As for the person who can only cast fireball and nothing else, I'd say that's like wanting to know calculus without knowing arithmetic; it's just not how that stuff works. Now magic being fiction, we of course can decide how it works, but personally I prefer if the rules and fiction are aligned. If every bloody PC class learns their spells level by level, having to go through lower ones first, then I kinda want to have the setting metaphysics to reflect that.
But this is your rationale. We can come up with any rationale we want here. If we took it to fighting, you don't generally learn a kick like spinning hook kick until you have mastered front kick, round house kick, back kick, etc. But I have no doubt I could teach my niece of nephew to just perform a spinning hook kick. Same goes for music even, which I think is probably little closer to vancian magic. It would be hard for me to just teach you stairway to heaven and no other songs along the way. But it could be done. I could even teach it to you, without teaching you any of the chords. You would be playing the chords as they are performed in the song, but I wouldn't necessarily have to have you know what chords you are playing and how to play them in different places on the guitar neck.

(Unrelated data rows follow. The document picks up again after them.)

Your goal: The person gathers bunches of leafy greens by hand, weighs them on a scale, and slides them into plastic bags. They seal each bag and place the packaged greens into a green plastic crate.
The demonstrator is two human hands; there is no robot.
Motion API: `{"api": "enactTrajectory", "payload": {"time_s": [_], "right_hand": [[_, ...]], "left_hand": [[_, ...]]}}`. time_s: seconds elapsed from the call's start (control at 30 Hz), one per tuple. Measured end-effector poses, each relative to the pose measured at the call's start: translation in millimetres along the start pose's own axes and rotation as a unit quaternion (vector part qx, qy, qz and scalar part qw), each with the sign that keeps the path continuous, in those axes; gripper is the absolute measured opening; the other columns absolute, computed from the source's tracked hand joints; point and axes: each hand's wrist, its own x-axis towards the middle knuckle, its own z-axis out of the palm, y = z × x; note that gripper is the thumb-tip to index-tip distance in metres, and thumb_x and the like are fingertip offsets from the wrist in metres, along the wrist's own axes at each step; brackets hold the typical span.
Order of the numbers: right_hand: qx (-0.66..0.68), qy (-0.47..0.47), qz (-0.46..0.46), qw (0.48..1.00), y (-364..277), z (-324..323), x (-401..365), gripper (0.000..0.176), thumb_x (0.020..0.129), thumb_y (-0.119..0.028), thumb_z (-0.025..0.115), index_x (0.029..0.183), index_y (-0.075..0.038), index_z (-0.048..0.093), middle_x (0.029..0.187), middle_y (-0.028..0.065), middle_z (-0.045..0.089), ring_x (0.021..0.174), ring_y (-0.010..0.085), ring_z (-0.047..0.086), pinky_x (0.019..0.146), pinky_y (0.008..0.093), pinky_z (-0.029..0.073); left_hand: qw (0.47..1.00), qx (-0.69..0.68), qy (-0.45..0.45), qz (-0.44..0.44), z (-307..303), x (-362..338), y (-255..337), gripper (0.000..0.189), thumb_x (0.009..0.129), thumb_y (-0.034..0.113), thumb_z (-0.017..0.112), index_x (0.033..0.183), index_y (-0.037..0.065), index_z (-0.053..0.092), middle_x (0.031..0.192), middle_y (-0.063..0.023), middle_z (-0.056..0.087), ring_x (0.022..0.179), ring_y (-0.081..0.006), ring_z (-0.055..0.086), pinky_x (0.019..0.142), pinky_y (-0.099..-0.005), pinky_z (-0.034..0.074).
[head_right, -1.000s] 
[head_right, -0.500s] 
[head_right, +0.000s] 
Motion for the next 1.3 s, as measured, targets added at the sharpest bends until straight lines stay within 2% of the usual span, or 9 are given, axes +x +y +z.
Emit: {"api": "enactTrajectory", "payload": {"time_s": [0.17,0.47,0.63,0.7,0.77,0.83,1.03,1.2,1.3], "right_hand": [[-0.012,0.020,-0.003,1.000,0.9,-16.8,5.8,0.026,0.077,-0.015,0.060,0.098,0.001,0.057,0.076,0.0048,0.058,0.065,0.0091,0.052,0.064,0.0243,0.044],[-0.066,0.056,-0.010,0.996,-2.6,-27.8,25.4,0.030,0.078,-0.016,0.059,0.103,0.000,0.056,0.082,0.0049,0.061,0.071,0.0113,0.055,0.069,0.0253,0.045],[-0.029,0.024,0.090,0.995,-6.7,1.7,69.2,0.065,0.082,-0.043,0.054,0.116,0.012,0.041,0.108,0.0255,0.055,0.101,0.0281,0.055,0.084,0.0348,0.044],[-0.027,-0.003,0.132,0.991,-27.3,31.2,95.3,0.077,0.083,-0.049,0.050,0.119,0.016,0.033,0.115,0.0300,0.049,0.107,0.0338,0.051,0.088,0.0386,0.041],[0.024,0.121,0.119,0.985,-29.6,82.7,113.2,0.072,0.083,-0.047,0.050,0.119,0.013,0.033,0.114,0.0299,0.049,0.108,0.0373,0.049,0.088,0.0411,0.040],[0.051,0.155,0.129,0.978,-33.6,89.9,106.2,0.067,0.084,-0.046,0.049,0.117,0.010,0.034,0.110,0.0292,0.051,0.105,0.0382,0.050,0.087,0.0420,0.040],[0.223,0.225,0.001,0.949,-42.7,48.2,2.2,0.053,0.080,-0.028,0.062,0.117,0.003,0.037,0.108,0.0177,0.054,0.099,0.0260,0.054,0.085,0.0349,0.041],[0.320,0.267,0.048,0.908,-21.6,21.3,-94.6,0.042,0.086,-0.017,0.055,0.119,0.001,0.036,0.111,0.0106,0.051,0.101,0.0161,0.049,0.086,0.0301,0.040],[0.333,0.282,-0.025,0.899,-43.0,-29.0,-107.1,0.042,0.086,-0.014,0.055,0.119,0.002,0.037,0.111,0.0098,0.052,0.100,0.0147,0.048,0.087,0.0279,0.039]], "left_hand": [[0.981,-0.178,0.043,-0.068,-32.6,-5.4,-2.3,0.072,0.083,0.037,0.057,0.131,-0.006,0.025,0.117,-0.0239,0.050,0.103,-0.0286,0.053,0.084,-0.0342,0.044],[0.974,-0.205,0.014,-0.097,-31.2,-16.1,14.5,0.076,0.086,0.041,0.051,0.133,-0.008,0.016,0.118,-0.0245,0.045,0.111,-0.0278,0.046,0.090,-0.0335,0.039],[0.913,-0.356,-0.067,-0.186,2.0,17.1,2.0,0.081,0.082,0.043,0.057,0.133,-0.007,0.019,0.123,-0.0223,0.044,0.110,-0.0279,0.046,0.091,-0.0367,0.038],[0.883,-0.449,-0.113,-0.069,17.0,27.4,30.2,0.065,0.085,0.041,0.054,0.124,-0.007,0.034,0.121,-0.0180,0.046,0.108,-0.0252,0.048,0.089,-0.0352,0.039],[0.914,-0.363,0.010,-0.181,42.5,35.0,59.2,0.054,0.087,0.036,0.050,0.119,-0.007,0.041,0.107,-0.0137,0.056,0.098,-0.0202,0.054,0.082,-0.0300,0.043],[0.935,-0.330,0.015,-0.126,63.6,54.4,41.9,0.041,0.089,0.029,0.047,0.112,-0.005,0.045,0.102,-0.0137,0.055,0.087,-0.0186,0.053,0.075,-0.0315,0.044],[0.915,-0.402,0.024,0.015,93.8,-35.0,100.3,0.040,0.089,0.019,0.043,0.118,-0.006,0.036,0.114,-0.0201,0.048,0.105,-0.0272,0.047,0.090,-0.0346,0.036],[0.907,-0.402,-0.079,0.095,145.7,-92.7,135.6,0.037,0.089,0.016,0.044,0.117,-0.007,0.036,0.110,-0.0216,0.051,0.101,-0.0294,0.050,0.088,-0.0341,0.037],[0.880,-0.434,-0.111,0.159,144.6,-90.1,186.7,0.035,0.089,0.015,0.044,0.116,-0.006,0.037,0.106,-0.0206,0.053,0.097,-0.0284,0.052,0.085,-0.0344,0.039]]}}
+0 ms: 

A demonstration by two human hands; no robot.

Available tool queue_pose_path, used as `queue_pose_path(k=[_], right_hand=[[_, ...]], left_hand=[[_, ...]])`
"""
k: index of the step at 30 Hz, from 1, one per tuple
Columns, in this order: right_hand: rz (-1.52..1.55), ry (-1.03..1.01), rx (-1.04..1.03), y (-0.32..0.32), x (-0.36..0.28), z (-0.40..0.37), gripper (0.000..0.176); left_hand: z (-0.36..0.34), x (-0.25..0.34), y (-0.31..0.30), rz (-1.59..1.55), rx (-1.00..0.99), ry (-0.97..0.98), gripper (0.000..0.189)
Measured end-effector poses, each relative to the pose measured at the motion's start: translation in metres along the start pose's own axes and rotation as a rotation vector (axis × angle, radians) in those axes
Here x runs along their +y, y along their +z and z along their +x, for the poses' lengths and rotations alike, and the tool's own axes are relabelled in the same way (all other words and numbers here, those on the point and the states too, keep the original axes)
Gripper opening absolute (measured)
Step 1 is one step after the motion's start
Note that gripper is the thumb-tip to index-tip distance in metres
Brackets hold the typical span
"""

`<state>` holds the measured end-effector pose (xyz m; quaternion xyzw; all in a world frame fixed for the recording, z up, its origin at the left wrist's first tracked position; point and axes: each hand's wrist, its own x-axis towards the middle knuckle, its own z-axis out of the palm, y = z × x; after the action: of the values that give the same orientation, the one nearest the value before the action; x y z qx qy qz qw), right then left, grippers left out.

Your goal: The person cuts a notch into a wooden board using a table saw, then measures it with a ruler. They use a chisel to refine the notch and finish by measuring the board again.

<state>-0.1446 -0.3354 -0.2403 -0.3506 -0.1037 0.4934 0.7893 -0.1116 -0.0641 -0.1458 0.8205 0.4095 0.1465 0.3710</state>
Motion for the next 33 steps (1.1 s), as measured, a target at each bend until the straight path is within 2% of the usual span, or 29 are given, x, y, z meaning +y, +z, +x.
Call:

We don't know the exact ground level details of spell casting, and again these do vary buy edition, but I don't see why one must learn 1st level spells just to learn a third level one. Those limits are obviously based on power and balance considerations. You see this all the time in fantasy stories where someone who isn't particularly adept learns one powerful spell. Sure there may be principles she must learn to cast that third level spell, but that doesn't mean she needs to be a 5th level wizard with all that entails.
Ultimately this is subjective, but I think it is a heck of a lot more believable that a GM has the ability to say "this character was taught fireball by her protective but largely absent father" and still make her a zero level nobody. I may want to throw in something to reflect her poor command of spell casting overall (a chance of failure perhaps). But I think that matches what is going on in the setting with that character more than walking her through five levels of mage.